> **Task prompt**:
With pictures left out, set down exactly the lines from the line containing "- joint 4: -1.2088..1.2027" through the last line of the data.

> **Data segment**:
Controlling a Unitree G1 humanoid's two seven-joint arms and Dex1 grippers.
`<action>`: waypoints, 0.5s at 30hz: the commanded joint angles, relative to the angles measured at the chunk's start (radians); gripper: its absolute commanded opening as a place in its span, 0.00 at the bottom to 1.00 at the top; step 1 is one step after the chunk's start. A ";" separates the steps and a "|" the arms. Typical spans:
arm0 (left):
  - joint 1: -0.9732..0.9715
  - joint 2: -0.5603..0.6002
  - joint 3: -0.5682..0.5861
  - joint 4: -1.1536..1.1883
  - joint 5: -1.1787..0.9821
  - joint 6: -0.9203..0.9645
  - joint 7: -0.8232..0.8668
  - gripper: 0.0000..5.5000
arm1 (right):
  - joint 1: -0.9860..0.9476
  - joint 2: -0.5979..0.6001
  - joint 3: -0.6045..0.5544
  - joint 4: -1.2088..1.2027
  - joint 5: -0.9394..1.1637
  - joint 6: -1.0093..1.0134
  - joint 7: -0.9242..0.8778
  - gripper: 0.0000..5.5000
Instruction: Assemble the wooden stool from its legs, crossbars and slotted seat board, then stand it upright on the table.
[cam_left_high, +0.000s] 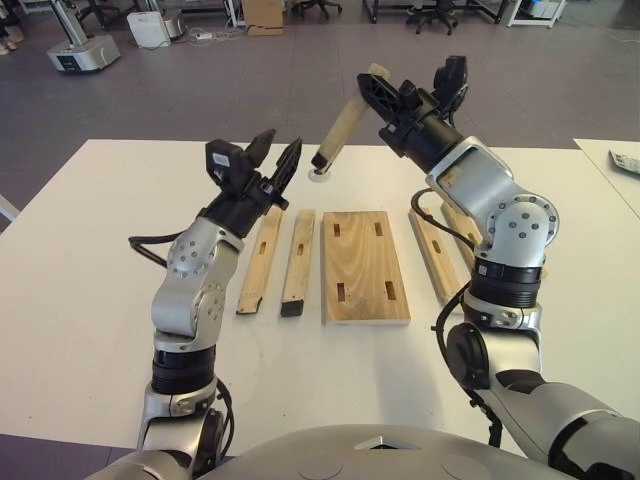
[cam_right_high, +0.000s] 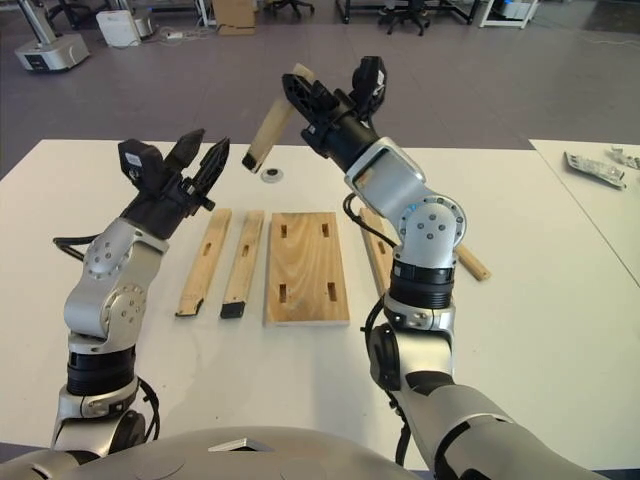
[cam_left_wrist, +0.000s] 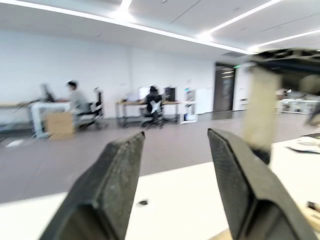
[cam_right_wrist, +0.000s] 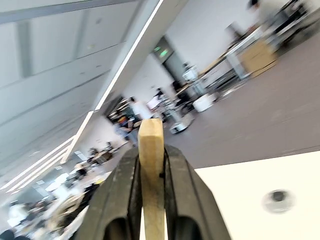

> **Exercise answer**:
  - joint 4: -1.2088..1.2027
  - joint 5: -0.9394..1.1637
  - joint 6: -1.0093..1.0134
  - joint 7: -0.9242..0.8778
  - gripper: 0.0000..5.5000
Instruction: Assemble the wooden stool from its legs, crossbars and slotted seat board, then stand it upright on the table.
[cam_left_high, +0.000s] 
[cam_right_high, +0.000s] 
[cam_left_wrist, +0.000s] 
[cam_right_wrist, +0.000s] 

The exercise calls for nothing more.